Labor pains: Delivery rooms closed at a Gallup hospital as employees resign
Former health care staff at Rehoboth McKinley hospital say culture of fear, broken equipment and deteriorating working conditions create danger for patients
Dr. Hannah Palm, an OB-GYN at the Gallup hospital, spoke at the Oct. 2 town hall of the trauma of being unable to provide adequate care to patients. She announced her resignation about two weeks ago. (Photo by Patrick Lohmann / Source NM)
A year ago, 18 nurses and four doctors staffed the labor and delivery unit at one of Gallup’s two hospitals. Today, all the nurses are gone, and the last doctor announced her resignation two weeks ago.
The unit closed last week, forcing many soon-to-be parents to find a faraway delivery room and making it harder for women to access health care in Gallup, N.M., and the surrounding area.
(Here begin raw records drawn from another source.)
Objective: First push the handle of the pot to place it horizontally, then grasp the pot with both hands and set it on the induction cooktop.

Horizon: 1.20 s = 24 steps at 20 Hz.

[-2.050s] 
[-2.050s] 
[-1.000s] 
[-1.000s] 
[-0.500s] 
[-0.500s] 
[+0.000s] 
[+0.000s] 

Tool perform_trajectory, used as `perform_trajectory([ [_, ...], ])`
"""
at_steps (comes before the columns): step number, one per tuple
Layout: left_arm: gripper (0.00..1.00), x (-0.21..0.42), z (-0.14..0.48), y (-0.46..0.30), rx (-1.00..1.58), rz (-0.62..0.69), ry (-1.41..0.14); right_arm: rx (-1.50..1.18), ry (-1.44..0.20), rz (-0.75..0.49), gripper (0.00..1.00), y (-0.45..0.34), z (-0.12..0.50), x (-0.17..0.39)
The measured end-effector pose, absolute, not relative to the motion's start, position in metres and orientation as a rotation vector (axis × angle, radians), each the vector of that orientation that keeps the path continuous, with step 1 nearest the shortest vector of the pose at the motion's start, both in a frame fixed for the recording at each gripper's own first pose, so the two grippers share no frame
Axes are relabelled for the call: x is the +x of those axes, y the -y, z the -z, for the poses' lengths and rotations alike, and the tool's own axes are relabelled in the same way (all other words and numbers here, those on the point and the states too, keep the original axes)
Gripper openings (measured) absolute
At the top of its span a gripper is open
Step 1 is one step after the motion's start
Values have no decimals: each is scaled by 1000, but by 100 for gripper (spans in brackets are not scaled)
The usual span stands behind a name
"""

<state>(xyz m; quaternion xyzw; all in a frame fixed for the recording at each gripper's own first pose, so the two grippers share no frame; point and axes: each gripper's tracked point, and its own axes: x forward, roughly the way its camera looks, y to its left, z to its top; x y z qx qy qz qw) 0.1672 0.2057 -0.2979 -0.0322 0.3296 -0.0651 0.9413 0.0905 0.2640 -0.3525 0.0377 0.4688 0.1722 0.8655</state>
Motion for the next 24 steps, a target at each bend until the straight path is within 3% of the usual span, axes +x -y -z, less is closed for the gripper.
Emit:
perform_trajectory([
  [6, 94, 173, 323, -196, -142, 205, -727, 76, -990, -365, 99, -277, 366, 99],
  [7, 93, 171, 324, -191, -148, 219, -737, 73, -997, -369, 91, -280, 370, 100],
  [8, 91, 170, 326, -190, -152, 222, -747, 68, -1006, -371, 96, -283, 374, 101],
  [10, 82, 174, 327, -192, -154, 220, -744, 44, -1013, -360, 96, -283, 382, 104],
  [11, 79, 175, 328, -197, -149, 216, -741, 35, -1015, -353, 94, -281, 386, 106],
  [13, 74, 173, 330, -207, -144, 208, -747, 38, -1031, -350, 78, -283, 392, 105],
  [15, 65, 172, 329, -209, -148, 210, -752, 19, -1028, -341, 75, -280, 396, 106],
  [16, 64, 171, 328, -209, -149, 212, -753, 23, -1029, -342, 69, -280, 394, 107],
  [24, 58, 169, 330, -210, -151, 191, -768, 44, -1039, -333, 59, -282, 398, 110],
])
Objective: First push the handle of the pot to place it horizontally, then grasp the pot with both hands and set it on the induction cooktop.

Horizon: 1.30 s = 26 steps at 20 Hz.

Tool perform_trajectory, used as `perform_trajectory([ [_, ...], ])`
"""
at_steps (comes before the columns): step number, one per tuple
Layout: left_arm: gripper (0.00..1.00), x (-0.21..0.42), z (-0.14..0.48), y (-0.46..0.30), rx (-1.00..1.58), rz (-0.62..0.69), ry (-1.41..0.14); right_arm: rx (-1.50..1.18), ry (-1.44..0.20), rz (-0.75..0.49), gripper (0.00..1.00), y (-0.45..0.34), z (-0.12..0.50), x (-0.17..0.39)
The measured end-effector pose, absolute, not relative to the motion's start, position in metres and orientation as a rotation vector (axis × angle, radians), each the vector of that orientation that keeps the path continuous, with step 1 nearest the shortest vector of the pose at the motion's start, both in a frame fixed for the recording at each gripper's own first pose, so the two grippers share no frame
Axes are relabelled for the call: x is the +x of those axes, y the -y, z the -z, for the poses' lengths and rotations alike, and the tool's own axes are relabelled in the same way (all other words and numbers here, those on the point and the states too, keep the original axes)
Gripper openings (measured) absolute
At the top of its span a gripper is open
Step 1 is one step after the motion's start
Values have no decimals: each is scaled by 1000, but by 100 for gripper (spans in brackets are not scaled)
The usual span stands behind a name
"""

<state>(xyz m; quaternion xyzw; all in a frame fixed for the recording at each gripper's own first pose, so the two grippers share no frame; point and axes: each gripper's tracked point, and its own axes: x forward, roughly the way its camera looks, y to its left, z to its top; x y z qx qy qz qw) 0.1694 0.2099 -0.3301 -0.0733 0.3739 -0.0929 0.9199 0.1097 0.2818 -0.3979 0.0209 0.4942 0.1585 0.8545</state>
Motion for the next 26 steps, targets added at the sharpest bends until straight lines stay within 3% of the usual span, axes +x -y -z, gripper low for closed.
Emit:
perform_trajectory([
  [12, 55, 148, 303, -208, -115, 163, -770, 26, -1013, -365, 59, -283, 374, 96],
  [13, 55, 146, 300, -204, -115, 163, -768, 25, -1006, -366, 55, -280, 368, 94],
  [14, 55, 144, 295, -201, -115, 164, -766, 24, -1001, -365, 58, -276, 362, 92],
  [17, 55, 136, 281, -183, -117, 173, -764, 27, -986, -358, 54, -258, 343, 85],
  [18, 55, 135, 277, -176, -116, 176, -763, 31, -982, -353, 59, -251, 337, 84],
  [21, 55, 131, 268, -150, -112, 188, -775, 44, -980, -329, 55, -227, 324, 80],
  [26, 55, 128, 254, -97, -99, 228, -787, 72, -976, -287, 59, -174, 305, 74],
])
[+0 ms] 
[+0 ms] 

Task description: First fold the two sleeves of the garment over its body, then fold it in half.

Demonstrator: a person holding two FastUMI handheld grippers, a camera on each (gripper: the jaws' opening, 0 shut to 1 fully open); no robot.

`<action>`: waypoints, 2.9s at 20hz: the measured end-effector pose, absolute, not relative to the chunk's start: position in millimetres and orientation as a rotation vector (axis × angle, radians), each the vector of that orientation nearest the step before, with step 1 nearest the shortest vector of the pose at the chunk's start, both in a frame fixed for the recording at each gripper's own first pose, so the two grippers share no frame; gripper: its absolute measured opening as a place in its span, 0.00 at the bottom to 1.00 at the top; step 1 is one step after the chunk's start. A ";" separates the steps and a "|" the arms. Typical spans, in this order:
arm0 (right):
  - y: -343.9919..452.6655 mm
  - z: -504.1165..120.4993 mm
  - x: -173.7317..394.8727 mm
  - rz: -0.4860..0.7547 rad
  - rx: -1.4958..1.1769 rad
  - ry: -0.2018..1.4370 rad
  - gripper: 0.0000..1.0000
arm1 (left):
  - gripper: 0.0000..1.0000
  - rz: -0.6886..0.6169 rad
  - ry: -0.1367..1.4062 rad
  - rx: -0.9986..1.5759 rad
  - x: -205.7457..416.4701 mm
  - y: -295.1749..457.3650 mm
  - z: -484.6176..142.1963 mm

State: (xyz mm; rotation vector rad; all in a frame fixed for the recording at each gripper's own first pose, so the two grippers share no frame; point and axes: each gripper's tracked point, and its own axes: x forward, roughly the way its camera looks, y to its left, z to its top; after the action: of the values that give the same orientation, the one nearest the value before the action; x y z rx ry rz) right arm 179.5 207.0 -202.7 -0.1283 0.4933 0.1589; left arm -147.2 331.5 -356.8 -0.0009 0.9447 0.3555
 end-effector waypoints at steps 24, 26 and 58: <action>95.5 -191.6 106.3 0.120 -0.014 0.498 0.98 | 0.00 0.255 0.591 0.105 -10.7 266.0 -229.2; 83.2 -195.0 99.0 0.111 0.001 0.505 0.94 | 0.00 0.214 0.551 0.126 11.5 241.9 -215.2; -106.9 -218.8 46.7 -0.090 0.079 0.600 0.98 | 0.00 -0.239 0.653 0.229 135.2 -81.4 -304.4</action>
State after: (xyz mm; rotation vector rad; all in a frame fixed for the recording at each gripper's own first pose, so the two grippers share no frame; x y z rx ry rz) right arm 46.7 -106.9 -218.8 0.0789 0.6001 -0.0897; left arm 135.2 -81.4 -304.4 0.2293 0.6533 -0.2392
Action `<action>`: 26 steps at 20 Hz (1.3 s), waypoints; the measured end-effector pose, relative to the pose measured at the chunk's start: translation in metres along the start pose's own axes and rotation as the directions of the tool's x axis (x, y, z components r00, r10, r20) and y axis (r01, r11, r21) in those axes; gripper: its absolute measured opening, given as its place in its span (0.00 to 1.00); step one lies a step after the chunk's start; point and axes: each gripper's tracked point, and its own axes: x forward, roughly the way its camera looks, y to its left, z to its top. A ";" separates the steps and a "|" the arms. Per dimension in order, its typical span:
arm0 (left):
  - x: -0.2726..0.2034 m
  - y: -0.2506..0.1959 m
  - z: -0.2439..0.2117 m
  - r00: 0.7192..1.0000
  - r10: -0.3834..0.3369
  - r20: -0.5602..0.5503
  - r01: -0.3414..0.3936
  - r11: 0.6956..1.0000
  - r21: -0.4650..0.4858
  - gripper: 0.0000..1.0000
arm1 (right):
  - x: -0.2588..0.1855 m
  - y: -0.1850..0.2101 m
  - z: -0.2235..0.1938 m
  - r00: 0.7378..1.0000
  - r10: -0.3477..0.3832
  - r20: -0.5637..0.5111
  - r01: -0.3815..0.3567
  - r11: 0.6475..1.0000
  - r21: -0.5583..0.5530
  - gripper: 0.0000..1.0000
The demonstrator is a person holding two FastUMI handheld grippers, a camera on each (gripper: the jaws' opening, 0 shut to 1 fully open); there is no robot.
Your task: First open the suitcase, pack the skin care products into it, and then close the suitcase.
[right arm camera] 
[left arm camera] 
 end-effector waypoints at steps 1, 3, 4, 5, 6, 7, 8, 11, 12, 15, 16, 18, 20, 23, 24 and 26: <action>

When it was open, the nurses and four obstetrician-gynecologists delivered between 30 and 40 babies a month, many of them to mothers who come from rural areas like Navajo Nation and Zuni Pueblo.
The unit’s closure might seem like just another casualty of the statewide nursing shortage, one that’s hitting many rural hospitals just like Rehoboth McKinley Christian Health Care Services in Gallup. While former nurses and physicians in Gallup say there are some similarities driving shortages here, they stress there are also some important differences.
The biggest is what they say is a culture of fear and intimidation at the hospital, one that’s intensified in recent weeks as a group of doctors organized to form a labor union and following the firing of a respected Navajo doctor. They accuse an out-of-state company of extracting profits from the hospital, which has harmed patients and driven away longtime staff who had no intention of leaving.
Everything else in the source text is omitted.